WORK TASK
The whole listing is to be given again without alteration, except that its pictures are dropped.

DATASET EXCERPT
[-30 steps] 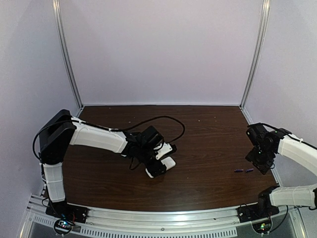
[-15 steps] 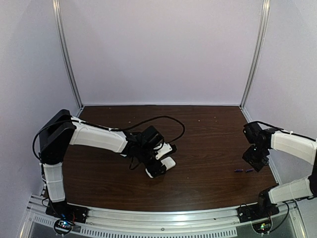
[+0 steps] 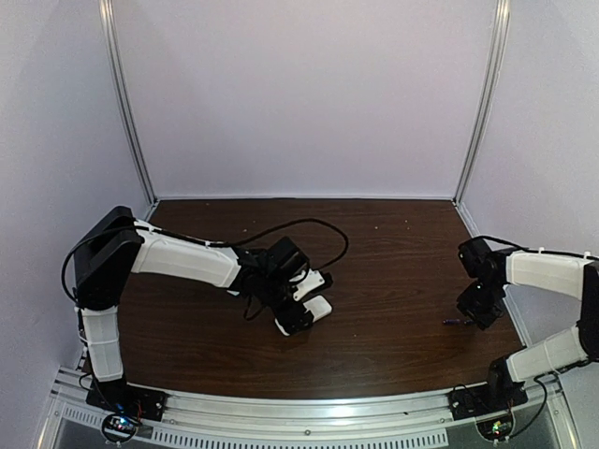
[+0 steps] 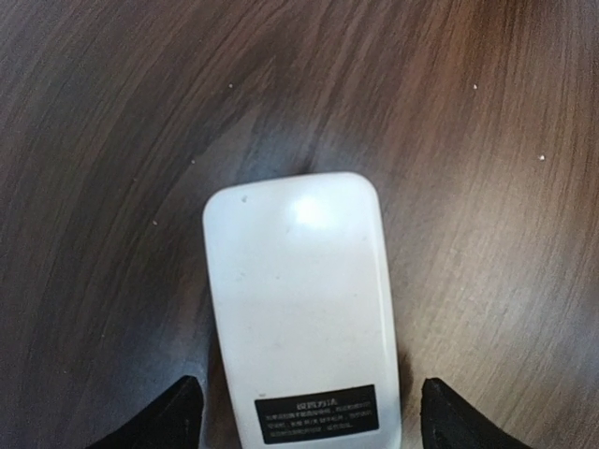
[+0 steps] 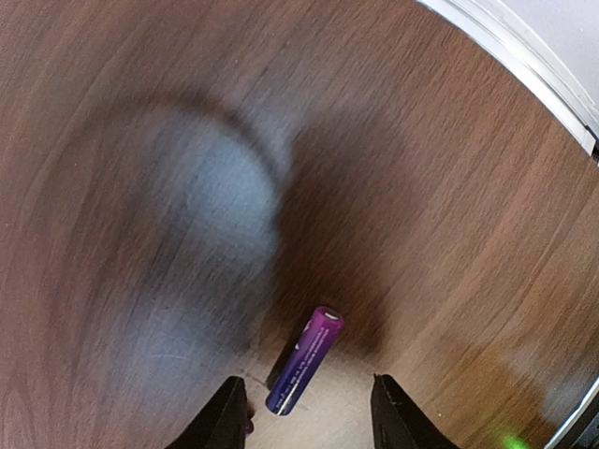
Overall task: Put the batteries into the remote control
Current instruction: Pick up the battery from the corner of the board.
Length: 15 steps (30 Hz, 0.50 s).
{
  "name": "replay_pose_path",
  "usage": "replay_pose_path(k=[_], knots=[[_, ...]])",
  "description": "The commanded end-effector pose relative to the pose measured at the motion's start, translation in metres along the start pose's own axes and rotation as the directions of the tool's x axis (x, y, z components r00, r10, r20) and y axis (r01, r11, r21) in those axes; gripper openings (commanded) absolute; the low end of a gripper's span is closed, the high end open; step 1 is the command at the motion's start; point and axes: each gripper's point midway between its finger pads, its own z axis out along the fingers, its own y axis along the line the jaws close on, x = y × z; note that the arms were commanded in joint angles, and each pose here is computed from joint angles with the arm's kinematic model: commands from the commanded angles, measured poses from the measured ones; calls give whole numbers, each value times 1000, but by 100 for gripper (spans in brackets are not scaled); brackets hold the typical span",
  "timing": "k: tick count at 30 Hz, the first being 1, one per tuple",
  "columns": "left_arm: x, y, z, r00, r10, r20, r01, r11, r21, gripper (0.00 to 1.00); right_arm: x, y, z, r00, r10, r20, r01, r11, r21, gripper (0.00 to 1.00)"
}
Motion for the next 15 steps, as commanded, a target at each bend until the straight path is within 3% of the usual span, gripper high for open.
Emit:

OUTPUT
[-30 steps] 
[-15 steps] 
[+0 steps] 
[+0 steps] 
[+0 steps] 
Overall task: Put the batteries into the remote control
Current instruction: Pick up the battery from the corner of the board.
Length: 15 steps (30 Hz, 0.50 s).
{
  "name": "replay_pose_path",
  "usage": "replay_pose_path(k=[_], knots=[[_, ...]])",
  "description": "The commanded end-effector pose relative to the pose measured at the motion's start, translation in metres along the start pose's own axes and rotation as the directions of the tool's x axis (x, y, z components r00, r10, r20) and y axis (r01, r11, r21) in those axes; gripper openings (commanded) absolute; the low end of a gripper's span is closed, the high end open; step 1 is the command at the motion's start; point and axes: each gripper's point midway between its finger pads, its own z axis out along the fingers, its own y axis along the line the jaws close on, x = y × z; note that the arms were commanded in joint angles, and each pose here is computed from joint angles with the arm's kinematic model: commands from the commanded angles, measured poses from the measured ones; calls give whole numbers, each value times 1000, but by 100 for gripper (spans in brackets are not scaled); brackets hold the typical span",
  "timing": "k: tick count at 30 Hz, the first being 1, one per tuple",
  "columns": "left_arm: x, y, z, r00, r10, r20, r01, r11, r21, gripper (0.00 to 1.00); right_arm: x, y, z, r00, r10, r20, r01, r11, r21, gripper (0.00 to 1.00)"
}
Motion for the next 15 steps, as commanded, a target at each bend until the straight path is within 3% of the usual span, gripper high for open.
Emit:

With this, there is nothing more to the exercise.